Arquidiocese do Rio organiza programação para Semana Nacional do Migrante

A Igreja no Brasil celebra de 14 a 21 de junho a Semana Nacional do Migrante. O objetivo é promover a acolhida solidária e suscitar debates acerca dos direitos dos migrantes e refugiados – pessoas que são obrigadas a migrar de seus locais por causa de guerras ou perseguições.

Foto de: Divukgação

Semana Nacional do Migrante

A Semana foi criada para abranger o Dia Nacional do Migrante, já na sua trigésima edição, e o Dia Mundial do Refugiado, que são celebrados, respectivamente, nos dias 19 e 20 de junho.

No Rio de Janeiro, a Cáritas Arquidiocesana promoverá, no dia 15 de junho, em parceria com a Procuradoria Regional do Trabalho (PRT), um seminário chamado ‘Trabalho e os direitos dos refugiados no Brasil’.

O Cardeal Arcebispo Dom Orani João Tempesta fará a Conferência de abertura, às 14h, e haverá a apresentação de dois painéis: ‘Os direitos dos refugiados no Brasil’ e ‘A inserção do refugiado do mercado de trabalho’. O evento será no auditório da sede da 1ª Região da PRT, na Av. Churchill, 94 / 7º andar, no Centro.

Haverá ainda na programação da arquidiocese, no dia 19 de junho, uma ação no Cristo Redentor, em que o monumento será iluminado de azul, cor da ONU, em solidariedade aos refugiados.

Estarão presentes representantes da Acnur, a agência da ONU para atendimento aos refugiados, e da Cáritas. Também durante a Semana Nacional do Migrante será lançado o mapa das migrações do Estado do Rio, para ser usado como base para propostas políticas.

Migração no Brasil

O Brasil, em comparação as Ilhas Malvinas que têm 64.9% da população composta por migrantes, possui pouco movimento migratório: menos de 1% da população, de acordo com o painel “Migrações Internacionais 2013”, da ONU. O fato pode ser um dos motivos pelos quais não existe uma política de migração bem definida no país.

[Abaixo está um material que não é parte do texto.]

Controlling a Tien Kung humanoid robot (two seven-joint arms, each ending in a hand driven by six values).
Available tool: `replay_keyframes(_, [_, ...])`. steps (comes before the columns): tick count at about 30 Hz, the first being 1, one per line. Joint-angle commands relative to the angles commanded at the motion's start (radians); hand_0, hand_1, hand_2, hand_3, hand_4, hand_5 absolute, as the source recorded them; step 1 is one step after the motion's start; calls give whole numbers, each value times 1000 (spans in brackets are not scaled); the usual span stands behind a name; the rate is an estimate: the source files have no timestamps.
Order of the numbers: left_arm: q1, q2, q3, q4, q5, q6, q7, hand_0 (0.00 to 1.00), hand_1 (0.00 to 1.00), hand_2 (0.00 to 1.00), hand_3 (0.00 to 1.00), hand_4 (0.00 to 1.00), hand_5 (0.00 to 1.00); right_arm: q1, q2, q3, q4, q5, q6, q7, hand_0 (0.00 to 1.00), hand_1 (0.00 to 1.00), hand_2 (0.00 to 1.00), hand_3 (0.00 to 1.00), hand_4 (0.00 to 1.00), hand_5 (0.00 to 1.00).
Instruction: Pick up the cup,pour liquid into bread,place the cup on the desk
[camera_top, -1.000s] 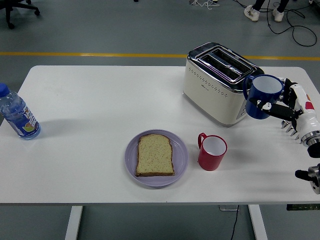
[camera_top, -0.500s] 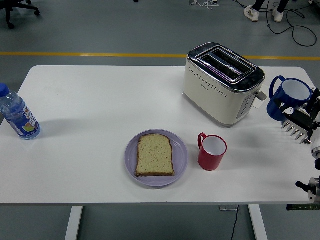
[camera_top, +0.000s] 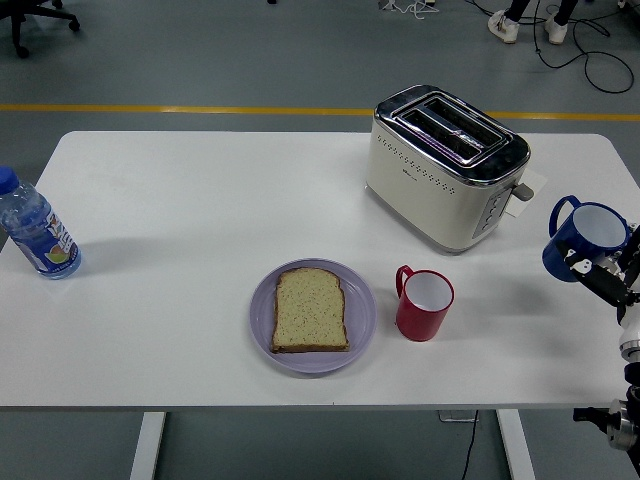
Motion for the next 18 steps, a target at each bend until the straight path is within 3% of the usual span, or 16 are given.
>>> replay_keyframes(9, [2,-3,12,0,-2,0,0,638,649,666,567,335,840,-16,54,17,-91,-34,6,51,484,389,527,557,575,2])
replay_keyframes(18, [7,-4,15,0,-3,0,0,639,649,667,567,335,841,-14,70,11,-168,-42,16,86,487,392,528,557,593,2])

O caráter multicultural das sociedades de hoje encoraja a Igreja a assumir novos compromissos de solidariedade, comunhão e evangelização.

O assessor da Pastoral do Migrante na Arquidiocese do Rio, padre Mario Geremia, reafirmou essa ideia ao lembrar que o Brasil é um país que foi construído por migrantes. Portanto, segundo ele, se faz ainda mais importante a acolhida solidária e respeitosa a essas pessoas.

“O Brasil teve um momento de migração histórica muito forte, no final do século 19 e início do século 20, quando recebeu mais de quatro milhões de europeus. Hoje, tem um número significativo de pessoas, chegando, ainda que não seja um grande número. Mas o mais difícil disso tudo é que, mesmo sendo um número pequeno comparado a outros países, o Brasil não tem uma lei de migração atualizada com o Marco Internacional e não tem uma política de migrações”, afirmou ele.

“Por isso, a questão da migração fica nas mãos da Igreja, e a Pastoral do Migrante está trabalhando de forma muito intensa para que o governo comece a assumir esse tema, que também é de interesse da sociedade civil”, frisou.

O tema escolhido para ser trabalhado no Dia do Migrante deste ano foi “Sociedade e migração”, e o lema é: “Não ao preconceito, por direitos e participação”. O propósito é desenvolver ainda mais o tema da Campanha da Fraternidade (CF) de 2015, que foi “Igreja e sociedade”.